** SUPPLIED RECORDS follows **

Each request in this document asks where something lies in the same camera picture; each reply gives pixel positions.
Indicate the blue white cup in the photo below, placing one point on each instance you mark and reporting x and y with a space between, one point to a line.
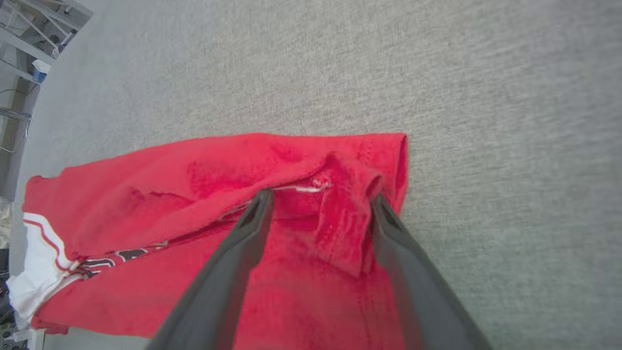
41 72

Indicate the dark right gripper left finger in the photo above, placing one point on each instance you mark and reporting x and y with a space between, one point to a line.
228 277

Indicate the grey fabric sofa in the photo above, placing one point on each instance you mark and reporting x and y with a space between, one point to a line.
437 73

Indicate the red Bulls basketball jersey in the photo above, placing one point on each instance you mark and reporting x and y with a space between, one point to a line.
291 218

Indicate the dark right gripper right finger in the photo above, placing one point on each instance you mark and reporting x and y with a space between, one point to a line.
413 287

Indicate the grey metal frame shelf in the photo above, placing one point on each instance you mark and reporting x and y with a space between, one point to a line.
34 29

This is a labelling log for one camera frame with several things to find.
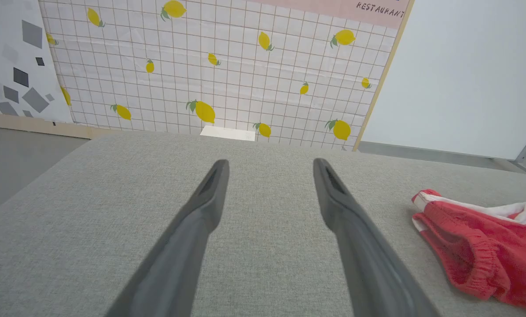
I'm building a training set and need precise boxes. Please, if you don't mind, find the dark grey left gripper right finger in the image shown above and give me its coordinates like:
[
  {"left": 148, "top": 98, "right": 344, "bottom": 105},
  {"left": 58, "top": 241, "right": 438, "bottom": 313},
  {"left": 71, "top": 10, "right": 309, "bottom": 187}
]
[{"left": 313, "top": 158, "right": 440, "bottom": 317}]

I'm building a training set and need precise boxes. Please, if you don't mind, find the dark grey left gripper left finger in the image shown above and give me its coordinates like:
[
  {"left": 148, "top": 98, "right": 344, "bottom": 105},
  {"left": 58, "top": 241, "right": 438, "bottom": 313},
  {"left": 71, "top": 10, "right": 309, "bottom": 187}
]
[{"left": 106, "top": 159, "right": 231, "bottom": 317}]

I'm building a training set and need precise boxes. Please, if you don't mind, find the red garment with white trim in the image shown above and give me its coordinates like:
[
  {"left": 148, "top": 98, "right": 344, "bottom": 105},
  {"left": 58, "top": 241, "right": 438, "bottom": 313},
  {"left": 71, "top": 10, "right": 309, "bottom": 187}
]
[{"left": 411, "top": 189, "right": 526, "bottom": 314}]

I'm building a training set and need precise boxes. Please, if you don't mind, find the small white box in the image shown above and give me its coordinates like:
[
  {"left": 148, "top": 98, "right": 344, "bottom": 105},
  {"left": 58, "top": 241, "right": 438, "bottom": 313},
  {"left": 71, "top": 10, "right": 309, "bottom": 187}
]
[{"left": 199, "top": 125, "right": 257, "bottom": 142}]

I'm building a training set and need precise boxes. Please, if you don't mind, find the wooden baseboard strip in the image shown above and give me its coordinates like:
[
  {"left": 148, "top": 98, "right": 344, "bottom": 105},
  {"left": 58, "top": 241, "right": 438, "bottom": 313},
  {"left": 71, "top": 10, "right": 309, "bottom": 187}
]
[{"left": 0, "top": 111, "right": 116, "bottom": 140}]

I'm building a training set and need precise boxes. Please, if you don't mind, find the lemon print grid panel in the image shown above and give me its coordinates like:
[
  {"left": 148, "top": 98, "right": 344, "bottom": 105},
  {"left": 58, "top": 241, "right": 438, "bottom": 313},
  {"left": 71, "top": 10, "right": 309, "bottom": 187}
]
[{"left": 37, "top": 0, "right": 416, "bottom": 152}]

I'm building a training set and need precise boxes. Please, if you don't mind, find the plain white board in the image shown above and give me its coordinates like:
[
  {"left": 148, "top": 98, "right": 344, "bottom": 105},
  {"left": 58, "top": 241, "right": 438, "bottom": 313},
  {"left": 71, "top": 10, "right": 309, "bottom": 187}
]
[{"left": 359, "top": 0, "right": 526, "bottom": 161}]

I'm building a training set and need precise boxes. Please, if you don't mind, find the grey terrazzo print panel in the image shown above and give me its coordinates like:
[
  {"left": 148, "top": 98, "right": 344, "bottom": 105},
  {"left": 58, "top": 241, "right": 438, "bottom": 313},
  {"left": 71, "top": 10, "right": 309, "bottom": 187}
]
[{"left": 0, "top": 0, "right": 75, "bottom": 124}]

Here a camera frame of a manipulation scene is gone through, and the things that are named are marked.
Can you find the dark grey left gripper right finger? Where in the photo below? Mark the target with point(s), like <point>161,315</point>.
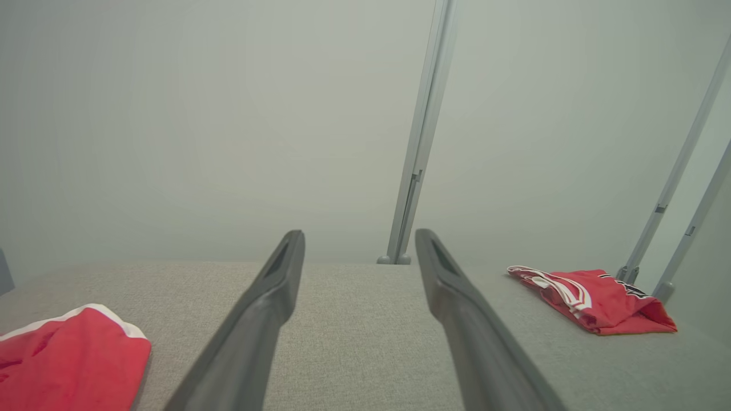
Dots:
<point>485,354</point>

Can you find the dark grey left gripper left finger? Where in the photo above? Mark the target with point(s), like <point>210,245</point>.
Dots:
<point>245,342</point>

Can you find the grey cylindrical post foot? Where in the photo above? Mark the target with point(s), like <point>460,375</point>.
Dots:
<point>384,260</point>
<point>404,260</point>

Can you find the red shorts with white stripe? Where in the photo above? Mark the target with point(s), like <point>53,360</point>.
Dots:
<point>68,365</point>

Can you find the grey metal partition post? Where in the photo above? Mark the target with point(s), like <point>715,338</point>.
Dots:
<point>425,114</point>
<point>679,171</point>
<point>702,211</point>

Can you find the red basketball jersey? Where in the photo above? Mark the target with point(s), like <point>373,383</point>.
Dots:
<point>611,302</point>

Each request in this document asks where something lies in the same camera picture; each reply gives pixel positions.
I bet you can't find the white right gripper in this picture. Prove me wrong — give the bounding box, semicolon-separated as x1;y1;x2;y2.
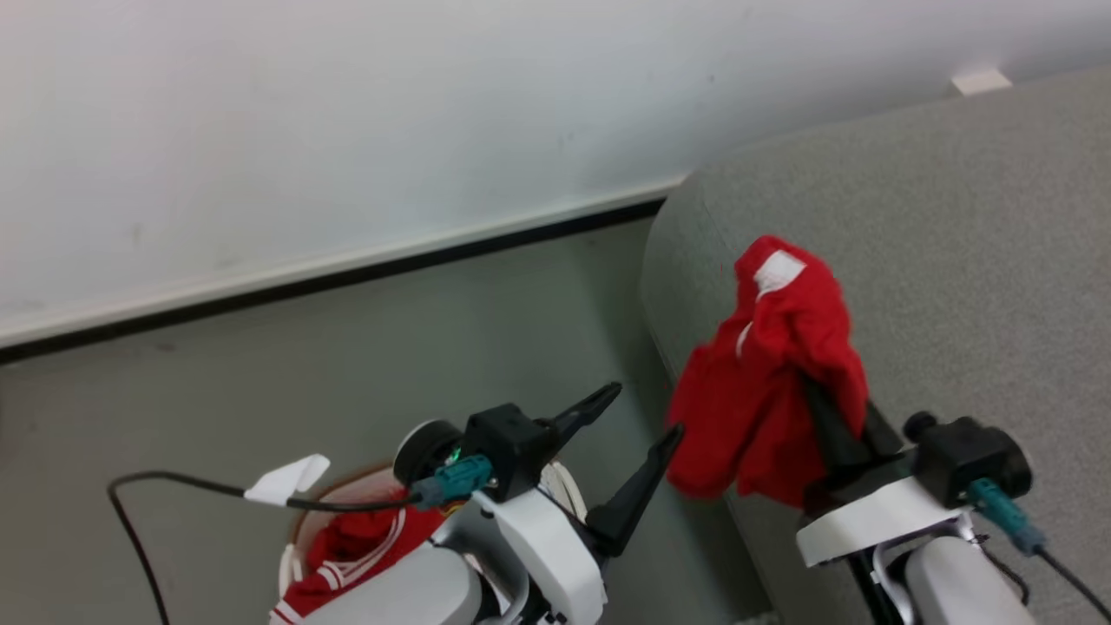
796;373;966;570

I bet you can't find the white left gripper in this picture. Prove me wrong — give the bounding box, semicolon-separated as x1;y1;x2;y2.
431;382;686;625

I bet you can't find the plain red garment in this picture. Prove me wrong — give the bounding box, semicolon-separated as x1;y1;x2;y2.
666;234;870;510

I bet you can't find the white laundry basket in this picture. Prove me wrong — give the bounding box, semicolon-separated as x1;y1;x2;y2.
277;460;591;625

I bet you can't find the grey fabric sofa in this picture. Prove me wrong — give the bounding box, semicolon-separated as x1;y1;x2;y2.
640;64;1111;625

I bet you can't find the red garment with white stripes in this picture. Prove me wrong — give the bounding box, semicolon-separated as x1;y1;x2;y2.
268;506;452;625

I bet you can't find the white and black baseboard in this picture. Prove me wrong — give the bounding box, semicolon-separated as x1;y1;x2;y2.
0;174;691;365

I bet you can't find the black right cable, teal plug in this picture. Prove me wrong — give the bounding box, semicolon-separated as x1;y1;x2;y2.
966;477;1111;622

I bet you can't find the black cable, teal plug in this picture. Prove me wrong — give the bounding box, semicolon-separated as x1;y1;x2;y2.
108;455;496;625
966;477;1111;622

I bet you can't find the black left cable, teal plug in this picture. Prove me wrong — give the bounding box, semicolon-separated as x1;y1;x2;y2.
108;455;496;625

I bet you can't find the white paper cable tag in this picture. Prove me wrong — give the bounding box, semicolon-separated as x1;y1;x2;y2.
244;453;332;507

** End of SUPPLIED RECORDS **
** SUPPLIED RECORDS follows **

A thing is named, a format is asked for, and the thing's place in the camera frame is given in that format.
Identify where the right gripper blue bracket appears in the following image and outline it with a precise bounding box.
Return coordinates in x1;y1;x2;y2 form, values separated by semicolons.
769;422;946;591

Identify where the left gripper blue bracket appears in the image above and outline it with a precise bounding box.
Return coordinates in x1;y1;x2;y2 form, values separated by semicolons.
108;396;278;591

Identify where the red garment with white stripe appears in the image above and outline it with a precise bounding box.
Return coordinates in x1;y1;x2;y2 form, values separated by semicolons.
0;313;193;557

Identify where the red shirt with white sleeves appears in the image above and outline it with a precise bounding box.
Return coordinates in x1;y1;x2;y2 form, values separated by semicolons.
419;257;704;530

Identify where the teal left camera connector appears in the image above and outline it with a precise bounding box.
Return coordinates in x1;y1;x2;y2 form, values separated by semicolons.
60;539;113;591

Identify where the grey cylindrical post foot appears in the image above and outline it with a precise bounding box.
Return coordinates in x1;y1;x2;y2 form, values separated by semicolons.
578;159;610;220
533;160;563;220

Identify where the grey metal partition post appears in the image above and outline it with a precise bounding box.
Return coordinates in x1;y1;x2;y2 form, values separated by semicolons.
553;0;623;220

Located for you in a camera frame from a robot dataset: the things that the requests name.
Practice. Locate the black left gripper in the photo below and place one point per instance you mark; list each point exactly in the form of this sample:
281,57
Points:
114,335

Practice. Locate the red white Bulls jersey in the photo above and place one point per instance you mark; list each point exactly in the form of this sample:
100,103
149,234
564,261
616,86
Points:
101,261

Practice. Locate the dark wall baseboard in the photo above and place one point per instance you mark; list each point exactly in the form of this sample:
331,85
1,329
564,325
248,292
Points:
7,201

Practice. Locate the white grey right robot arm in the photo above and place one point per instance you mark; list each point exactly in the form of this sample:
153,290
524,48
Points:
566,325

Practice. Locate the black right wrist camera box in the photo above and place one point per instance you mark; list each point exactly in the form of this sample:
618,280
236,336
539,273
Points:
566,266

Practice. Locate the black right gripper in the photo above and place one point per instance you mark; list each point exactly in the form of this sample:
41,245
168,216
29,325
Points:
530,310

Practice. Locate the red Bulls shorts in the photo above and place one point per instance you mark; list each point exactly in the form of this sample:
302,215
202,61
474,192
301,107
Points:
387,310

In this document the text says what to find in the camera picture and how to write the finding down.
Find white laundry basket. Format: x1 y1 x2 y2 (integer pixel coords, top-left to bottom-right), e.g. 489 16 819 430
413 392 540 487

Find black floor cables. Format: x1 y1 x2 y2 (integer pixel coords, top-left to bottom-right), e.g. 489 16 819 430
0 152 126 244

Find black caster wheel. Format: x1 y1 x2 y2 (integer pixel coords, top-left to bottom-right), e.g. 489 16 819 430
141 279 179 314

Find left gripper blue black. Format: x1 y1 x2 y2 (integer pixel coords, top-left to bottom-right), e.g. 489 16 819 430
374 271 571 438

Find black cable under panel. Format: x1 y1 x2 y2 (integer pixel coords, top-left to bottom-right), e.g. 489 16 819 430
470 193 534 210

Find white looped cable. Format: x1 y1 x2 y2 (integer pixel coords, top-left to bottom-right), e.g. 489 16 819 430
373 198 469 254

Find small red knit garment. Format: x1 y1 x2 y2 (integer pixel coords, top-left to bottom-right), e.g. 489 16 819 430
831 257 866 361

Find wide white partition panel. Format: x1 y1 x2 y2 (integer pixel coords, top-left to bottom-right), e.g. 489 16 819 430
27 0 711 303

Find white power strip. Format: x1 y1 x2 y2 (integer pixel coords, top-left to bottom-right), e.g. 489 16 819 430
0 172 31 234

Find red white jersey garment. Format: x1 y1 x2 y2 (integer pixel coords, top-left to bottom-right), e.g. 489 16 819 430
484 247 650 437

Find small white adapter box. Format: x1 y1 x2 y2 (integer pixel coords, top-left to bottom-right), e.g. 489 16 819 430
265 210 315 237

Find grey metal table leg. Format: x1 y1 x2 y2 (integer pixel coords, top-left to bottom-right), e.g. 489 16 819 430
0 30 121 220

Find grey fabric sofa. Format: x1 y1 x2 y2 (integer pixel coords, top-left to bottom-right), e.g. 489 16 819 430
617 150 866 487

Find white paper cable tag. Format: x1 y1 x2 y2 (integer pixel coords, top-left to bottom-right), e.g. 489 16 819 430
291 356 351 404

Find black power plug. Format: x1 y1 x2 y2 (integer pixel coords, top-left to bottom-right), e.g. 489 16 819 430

** End of SUPPLIED RECORDS **
** SUPPLIED RECORDS follows **

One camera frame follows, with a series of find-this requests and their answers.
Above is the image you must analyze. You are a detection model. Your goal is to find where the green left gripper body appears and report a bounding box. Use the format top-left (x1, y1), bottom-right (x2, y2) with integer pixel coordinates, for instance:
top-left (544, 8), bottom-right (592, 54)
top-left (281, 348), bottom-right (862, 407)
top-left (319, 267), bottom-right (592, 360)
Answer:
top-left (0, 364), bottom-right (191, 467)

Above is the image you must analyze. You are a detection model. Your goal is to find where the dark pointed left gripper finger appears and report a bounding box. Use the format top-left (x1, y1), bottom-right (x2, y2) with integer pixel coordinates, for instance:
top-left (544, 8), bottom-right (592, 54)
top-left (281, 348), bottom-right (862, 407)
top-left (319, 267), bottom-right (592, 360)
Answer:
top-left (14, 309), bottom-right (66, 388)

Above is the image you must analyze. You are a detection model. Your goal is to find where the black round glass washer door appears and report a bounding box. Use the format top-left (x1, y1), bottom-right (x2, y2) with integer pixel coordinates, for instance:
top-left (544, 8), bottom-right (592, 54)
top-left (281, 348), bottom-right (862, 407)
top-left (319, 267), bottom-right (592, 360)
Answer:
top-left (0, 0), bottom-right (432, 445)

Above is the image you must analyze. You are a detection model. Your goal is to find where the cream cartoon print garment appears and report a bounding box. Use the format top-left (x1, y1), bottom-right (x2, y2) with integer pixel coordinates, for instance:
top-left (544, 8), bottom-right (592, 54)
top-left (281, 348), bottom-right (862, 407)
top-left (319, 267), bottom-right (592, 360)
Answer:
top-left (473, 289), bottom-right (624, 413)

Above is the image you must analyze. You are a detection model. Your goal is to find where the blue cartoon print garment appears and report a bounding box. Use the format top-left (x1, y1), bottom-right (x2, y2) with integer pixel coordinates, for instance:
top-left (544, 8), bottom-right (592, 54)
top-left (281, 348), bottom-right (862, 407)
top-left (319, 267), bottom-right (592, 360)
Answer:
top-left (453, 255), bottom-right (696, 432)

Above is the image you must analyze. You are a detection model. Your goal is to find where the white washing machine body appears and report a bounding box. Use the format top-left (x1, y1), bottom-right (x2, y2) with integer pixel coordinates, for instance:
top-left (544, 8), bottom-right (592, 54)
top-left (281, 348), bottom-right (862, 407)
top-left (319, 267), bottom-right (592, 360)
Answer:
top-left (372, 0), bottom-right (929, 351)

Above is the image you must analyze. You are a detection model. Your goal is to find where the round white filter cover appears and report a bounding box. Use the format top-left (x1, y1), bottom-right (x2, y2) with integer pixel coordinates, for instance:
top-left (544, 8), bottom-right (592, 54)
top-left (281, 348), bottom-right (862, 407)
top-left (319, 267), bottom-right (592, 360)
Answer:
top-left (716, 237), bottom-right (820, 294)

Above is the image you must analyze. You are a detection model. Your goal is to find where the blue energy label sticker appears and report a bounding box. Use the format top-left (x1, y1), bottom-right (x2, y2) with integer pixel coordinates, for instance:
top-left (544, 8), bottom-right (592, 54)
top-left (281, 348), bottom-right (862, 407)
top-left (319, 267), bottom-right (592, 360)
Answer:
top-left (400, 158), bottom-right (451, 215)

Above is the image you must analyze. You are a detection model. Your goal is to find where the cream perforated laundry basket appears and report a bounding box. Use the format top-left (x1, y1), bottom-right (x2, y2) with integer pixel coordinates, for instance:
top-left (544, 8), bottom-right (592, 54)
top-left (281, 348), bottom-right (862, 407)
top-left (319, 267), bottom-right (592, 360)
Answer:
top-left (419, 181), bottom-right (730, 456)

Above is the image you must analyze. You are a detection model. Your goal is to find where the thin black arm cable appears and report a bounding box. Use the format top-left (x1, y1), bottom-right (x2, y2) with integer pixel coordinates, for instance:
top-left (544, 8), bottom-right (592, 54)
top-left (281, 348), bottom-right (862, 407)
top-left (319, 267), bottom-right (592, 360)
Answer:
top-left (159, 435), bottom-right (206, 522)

** End of SUPPLIED RECORDS **

--- WHAT IS REQUIRED ---
Match on "shorts" and report each line of the data above that has it.

--- WRITTEN REPLY ---
Can you find the red shorts with white stripe? Where in the photo above? Mark the target with point(s), like <point>53,360</point>.
Practice. Locate the red Bulls shorts in the photo above and place one point per instance you mark; list each point exactly in the form of this sample:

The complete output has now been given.